▶ **Your assignment**: Each line from the one holding "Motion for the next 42" to the last line below must be written out exactly, with no other output.

▶ **Data provided**:
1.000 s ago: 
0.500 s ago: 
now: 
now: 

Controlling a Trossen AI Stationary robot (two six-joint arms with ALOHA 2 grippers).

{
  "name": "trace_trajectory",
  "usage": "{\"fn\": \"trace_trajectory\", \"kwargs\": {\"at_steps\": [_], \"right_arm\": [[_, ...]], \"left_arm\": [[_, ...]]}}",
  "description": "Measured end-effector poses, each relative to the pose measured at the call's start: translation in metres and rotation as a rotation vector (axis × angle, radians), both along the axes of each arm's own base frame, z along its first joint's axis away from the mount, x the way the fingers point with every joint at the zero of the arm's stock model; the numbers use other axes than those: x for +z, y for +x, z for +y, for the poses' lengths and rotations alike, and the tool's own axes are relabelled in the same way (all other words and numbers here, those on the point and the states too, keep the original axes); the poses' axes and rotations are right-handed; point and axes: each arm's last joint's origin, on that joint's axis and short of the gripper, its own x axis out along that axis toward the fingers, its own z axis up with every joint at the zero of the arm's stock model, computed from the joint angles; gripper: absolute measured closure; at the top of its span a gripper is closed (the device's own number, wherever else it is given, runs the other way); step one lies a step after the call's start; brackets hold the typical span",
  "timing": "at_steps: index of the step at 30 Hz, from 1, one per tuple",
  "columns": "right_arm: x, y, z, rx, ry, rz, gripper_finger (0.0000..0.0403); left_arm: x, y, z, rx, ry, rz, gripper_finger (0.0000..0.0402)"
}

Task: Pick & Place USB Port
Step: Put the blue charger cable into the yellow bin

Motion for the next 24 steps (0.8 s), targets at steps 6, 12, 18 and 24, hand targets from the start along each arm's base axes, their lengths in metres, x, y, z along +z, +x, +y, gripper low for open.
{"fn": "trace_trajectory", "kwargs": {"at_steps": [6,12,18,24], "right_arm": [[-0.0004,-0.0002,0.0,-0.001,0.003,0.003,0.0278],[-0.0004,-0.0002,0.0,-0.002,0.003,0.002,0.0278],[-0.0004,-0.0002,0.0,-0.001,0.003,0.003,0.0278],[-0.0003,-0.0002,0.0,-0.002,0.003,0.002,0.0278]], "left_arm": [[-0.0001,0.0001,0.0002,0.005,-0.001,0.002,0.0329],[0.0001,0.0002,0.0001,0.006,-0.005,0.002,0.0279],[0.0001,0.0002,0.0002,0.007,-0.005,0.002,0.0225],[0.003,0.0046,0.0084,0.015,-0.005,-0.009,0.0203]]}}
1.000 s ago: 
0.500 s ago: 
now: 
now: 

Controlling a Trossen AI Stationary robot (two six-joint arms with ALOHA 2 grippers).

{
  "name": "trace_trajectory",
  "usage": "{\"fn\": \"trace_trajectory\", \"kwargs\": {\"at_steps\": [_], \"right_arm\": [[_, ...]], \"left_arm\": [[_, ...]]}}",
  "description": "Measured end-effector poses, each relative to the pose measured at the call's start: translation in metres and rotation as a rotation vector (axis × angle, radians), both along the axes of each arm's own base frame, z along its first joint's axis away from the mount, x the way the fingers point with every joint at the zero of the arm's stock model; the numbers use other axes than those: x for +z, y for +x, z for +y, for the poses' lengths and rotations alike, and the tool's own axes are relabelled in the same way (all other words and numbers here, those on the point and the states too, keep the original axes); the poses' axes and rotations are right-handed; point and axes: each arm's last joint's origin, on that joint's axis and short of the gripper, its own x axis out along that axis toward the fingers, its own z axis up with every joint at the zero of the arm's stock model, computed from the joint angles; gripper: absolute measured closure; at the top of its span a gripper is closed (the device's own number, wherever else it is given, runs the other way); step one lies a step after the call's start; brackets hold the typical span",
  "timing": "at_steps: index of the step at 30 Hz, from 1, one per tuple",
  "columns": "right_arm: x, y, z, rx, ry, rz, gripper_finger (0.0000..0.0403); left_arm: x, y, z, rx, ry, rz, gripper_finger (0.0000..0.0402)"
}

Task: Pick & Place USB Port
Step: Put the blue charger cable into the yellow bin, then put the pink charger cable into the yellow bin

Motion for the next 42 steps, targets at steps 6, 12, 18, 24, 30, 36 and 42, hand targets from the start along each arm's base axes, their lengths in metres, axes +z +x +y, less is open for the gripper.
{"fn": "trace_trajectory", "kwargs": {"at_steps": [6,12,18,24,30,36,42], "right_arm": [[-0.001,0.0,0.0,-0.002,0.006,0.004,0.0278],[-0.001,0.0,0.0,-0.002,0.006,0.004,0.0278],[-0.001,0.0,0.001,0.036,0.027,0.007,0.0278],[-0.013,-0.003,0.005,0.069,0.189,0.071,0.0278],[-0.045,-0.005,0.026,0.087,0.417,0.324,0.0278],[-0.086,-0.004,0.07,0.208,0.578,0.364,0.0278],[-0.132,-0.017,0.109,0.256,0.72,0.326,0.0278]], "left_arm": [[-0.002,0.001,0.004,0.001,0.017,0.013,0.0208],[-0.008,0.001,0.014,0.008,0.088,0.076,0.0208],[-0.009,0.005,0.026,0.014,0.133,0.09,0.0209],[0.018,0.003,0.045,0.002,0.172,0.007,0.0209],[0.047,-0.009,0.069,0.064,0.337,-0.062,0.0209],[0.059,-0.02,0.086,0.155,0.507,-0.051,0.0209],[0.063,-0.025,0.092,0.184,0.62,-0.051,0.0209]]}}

▶ **Response**:
Motion for the next 42 steps, targets at steps 6, 12, 18, 24, 30, 36 and 42, hand targets from the start along each arm's base axes, their lengths in metres, axes +z +x +y, less is open for the gripper.
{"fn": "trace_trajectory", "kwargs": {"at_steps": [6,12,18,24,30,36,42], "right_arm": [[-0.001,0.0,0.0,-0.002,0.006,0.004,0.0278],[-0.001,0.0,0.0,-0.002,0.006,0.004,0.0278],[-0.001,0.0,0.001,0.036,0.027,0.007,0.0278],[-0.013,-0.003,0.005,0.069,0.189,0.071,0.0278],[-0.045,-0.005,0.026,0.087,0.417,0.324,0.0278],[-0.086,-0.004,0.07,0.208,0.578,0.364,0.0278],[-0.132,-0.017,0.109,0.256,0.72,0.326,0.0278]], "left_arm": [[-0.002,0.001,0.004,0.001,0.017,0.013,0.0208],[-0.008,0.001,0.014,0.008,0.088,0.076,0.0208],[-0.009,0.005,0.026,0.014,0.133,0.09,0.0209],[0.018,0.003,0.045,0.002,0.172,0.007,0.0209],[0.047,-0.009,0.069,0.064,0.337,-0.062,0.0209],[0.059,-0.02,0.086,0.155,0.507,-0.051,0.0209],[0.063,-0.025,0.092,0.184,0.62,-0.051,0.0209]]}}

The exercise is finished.